España ha tomado una de las medidas regulatorias más fuertes hasta el momento contra los alquileres vacacionales de corta duración, multando a Airbnb con 65 millones de euros (56 millones de libras esterlinas) por anunciar miles de propiedades sin licencia en todo el país.
La sanción, impuesta por el Ministerio de Consumo de España, surge tras una investigación sobre listados que supuestamente infringían las normas nacionales de protección del consumidor. Las autoridades dicen que algunas de las propiedades promocionadas en la plataforma no tenían licencia para uso turístico o tenían prohibido explícitamente alquilarlas a visitantes.
Como parte del fallo, se ordenó a Airbnb que elimine los anuncios infractores. Si bien el ministerio dice que la multa no está sujeta a apelación, Airbnb ha confirmado que planea impugnar la decisión ante los tribunales.
Auge turístico, presión inmobiliaria
España sigue siendo uno de los destinos turísticos más populares del mundo y recibe a millones de visitantes cada año. Sin embargo, el éxito del turismo ha chocado cada vez más con las preocupaciones locales en materia de vivienda, particularmente en las principales ciudades como Barcelona, Madrid y las zonas costeras.
Se ha atribuido a la alta demanda de alquileres vacacionales a corto plazo el aumento de los alquileres y la reducción de la oferta de viviendas a largo plazo, lo que ha obligado a muchos residentes a abandonar los barrios centrales. Estas tensiones han alimentado una ola de protestas antiturismo en los últimos meses, incluidas manifestaciones en Barcelona antes de la ajetreada temporada de verano.
El Ministro de Derechos del Consumidor, Pablo Bustinduy, enmarcó la multa como una defensa del derecho de los residentes a la vivienda. “Miles de familias viven al límite debido a los costos de la vivienda, mientras que unas pocas se benefician de modelos de negocios que obligan a la gente a abandonar sus hogares”, dijo en un comunicado.

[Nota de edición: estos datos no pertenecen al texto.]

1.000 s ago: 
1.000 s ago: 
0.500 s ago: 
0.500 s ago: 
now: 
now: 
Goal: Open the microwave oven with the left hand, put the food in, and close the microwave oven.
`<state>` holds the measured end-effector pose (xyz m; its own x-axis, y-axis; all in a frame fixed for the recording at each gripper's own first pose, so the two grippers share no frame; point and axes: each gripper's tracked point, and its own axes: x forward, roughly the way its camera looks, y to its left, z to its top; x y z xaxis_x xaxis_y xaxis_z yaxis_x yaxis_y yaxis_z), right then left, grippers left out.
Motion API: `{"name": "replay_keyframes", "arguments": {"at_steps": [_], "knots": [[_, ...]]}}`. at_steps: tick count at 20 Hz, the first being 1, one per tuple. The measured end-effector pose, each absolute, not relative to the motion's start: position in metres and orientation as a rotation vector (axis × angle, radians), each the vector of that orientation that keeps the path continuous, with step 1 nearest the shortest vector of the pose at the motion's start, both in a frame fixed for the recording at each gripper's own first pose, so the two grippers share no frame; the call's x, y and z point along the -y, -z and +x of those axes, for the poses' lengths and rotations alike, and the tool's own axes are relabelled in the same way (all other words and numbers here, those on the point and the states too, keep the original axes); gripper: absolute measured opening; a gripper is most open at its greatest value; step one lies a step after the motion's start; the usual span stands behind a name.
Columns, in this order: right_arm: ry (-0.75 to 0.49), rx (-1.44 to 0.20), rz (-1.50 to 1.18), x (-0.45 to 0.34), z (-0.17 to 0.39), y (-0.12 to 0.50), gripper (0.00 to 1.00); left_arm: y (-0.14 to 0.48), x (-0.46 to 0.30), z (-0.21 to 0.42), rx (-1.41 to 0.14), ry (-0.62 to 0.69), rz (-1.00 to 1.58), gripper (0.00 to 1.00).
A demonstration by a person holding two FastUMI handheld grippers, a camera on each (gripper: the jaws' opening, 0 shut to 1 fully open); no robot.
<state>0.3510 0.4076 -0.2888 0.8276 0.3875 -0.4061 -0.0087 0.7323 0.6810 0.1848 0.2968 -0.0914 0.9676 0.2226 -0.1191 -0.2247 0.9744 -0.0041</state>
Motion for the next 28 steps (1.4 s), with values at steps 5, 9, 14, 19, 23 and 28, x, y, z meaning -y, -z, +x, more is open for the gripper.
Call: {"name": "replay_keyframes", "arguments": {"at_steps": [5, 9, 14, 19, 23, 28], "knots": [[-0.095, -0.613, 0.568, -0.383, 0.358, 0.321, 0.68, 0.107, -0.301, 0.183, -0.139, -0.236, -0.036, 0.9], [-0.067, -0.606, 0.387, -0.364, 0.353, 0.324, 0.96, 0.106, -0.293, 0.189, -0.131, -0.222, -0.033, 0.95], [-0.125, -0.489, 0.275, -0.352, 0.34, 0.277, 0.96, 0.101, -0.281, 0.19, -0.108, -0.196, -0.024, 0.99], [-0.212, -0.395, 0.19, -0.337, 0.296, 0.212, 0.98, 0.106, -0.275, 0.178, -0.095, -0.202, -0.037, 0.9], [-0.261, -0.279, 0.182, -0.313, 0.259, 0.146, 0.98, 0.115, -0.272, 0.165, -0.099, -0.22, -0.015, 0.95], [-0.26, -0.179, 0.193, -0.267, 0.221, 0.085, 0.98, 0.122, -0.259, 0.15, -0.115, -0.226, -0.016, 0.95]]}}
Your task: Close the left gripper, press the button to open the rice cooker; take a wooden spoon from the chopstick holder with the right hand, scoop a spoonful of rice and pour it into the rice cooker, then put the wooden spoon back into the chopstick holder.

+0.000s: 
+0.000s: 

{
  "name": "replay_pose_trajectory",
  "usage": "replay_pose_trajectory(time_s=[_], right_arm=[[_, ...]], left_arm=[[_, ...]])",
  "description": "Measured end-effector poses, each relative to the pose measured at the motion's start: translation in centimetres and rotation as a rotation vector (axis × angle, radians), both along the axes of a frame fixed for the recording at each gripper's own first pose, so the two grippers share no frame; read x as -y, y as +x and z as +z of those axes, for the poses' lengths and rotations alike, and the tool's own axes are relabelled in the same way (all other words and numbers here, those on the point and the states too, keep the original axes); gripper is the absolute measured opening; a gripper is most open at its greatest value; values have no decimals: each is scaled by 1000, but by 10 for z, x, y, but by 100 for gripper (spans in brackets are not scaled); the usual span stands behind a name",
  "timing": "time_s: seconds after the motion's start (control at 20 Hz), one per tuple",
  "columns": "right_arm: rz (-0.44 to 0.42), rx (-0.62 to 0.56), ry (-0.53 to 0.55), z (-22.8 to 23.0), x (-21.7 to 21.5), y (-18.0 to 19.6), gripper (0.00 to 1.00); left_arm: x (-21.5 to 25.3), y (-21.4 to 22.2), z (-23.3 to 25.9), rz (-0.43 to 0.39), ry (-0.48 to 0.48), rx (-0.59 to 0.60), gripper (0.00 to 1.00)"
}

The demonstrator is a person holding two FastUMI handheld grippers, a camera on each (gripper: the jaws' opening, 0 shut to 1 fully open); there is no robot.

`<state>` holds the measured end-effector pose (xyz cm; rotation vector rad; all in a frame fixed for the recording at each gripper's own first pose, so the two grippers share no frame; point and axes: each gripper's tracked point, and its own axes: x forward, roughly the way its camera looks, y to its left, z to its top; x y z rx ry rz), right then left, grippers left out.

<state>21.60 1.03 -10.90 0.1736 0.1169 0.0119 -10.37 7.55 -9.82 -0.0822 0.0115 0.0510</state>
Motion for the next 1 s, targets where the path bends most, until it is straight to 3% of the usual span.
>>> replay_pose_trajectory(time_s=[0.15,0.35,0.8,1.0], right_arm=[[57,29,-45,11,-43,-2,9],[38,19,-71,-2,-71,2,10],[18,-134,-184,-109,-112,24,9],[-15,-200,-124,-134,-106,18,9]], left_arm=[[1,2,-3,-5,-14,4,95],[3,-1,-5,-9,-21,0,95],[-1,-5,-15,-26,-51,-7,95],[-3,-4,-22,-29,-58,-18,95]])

En una publicación separada en la plataforma social Bluesky, Bustinduy agregó: “Ninguna empresa, sin importar cuán grande o poderosa sea, está por encima de la ley, especialmente cuando está en juego la vivienda”.
Airbnb retrocede
Airbnb cuestiona la posición del gobierno, diciendo que “confía en que las actuaciones del Ministerio de Consumo son contrarias a la normativa aplicable en España”.
La compañía señaló que las normas de alquiler a corto plazo de España se actualizaron en julio y dijo que ha estado trabajando estrechamente con el Ministerio de Vivienda para apoyar el lanzamiento de un nuevo sistema nacional de registro de propiedades turísticas.
A pesar de esto, el gobierno español dice que más de 65.000 anuncios de Airbnb infringieron las normas de consumo, incluidas propiedades sin licencias válidas o anuncios cuyos números de licencia no coincidían con los registros oficiales.
Una tendencia mundial
España no es el único país que endurece los controles sobre los alquileres a corto plazo. Ciudades turísticas populares como Barcelona, París, Berlín, Nueva York y San Francisco (lugar de nacimiento de Airbnb) han introducido límites estrictos en los últimos años.
Lanzado originalmente en 2007 y ganando popularidad alrededor de 2014, Airbnb transformó los viajes al ofrecer a los visitantes alternativas asequibles a los hoteles. Pero a medida que los alquileres a corto plazo se expandieron desde habitaciones libres a bloques enteros de departamentos, muchas ciudades comenzaron a controlar el sector en medio de quejas sobre la escasez de viviendas, el aumento de los alquileres y las perturbaciones en las comunidades locales.
Para los viajeros que planean una visita a España, el mensaje es claro: las regulaciones se están endureciendo y el alojamiento con licencia se está convirtiendo en una parte cada vez más importante del viaje responsable.